If you are transferring jurisdiction, you should understand exactly why you are doing so, and how any such change is likely to affect your particular case. If you do not understand these issues completely, you are probably better off opposing any change in jurisdiction.

If you have never had a court order, then no court has jurisdiction until someone files for divorce/custody. Most states have residency requirements for the purpose of divorce/custody filings; six months of residency is common in many states. The requirements for establishing residency vary by state, and by county within the state. For the text of the Family Code in your state, click on the "LINKS" button at left, then the "REGIONAL" button at right. Then, choose your state from the list, and click on the "Family Code" link.

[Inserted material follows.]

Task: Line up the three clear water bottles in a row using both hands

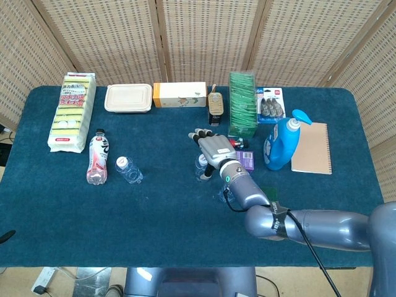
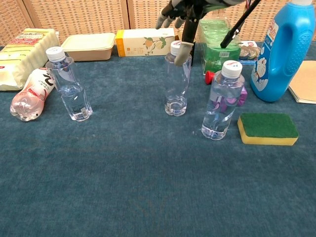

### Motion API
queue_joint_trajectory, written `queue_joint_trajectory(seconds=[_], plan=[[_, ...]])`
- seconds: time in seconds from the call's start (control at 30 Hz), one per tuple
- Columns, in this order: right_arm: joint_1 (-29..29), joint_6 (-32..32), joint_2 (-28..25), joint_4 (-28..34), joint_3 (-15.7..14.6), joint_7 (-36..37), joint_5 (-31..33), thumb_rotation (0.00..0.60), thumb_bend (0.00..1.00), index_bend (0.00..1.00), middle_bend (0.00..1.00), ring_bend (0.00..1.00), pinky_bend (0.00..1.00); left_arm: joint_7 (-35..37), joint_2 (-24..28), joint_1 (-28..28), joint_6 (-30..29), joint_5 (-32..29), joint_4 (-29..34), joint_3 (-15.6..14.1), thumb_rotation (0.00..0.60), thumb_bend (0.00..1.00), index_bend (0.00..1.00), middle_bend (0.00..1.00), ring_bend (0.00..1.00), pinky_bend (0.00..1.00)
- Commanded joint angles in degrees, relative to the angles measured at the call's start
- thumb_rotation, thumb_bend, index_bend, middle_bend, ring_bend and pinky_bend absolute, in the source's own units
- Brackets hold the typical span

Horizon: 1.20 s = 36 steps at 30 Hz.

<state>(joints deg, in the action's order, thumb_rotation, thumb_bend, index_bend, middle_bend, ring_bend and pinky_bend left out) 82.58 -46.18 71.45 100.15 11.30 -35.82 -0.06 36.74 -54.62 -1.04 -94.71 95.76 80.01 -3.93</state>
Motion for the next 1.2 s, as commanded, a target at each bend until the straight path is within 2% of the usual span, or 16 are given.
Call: queue_joint_trajectory(seconds=[0.03, 0.2, 0.3, 0.57, 0.77, 1.0, 1.2], plan=[[1.04, 0.33, 1.80, -2.27, -2.04, -1.44, 1.52, 0.600, 0.14, 0.08, 0.04, 0.00, 0.18, 0.15, -0.07, 0.05, 0.16, -0.30, -0.22, 0.09, 0.600, 0.07, 0.00, 0.00, 0.00, 0.05], [1.44, 2.52, 2.15, -3.34, -4.49, -2.54, 4.10, 0.600, 0.14, 0.09, 0.04, 0.00, 0.19, 0.24, -0.21, -0.05, 0.75, -0.65, -0.57, 0.18, 0.600, 0.07, 0.00, 0.00, 0.00, 0.05], [1.57, 3.60, 2.50, -4.26, -4.96, -2.28, 4.75, 0.600, 0.14, 0.09, 0.05, 0.02, 0.23, 0.24, -0.20, -0.14, 0.97, -0.61, -0.51, 0.17, 0.600, 0.07, 0.00, 0.00, 0.00, 0.05], [-1.25, 3.09, 6.09, -8.17, -3.22, 3.03, -2.35, 0.600, 0.17, 0.14, 0.15, 0.14, 0.38, 0.19, -0.28, -0.16, 1.03, -0.54, -0.54, 0.24, 0.600, 0.07, 0.00, 0.00, 0.00, 0.05], [-3.41, 2.84, 8.40, -11.18, -1.81, 6.97, -6.01, 0.600, 0.27, 0.26, 0.29, 0.28, 0.53, 0.37, -0.28, -0.23, 1.30, -0.68, -0.64, 0.31, 0.600, 0.07, 0.00, 0.00, 0.00, 0.05], [-4.99, 1.90, 9.06, -11.41, -1.12, 8.90, -8.99, 0.600, 0.39, 0.47, 0.49, 0.47, 0.66, 0.47, -0.25, -0.18, 1.19, -0.48, -0.61, 0.26, 0.600, 0.07, 0.00, 0.00, 0.00, 0.05], [-6.61, 0.46, 5.94, -6.81, 0.85, 10.98, -12.54, 0.600, 0.42, 0.50, 0.51, 0.49, 0.68, 0.87, -0.25, -0.01, 0.91, -0.40, -0.76, 0.22, 0.600, 0.07, 0.00, 0.00, 0.00, 0.05]])
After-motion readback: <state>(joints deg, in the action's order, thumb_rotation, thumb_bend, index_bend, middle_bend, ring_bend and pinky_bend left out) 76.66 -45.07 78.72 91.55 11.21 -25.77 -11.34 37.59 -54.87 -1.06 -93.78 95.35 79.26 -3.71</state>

At what age may a child choose with whom to live?

The magic number in almost every single state is... (drum roll, please)... 18. (If it's not 18, Alaska, Alabama, Mississippi, Nebraska, Pennsylvania, and Wyoming are the only exceptions, the age is even higher, either 19 or 21; see Age of Majority.) Upon 18th birthday, child becomes adult, and may legally choose to live anywhere they please, either with a parent, or both, or neither. Prior to that age, all children (unless they have taken the necessary steps to legally emancipate themselves earlier) are bound by the custody order in existence between the parents. Moreover, it is the parents' responsibility to ensure that the children comply with those orders. Failure to do so may result in contempt citations against the (ir)responsible parent. However, if custody is currently being decided, or currently being modified, then some children in some cases may be granted the opportunity to present their opinions and feelings to the court. Generally speaking, the courts are looking for children with sufficient emotional maturity to understand the consequences of their statements; chronological age of the child is theoretically not important. Nonetheless, for practical purposes, children under 11 or 12 will rarely be heard by the court; by the time they are 15 or 16, they will most likely be heard.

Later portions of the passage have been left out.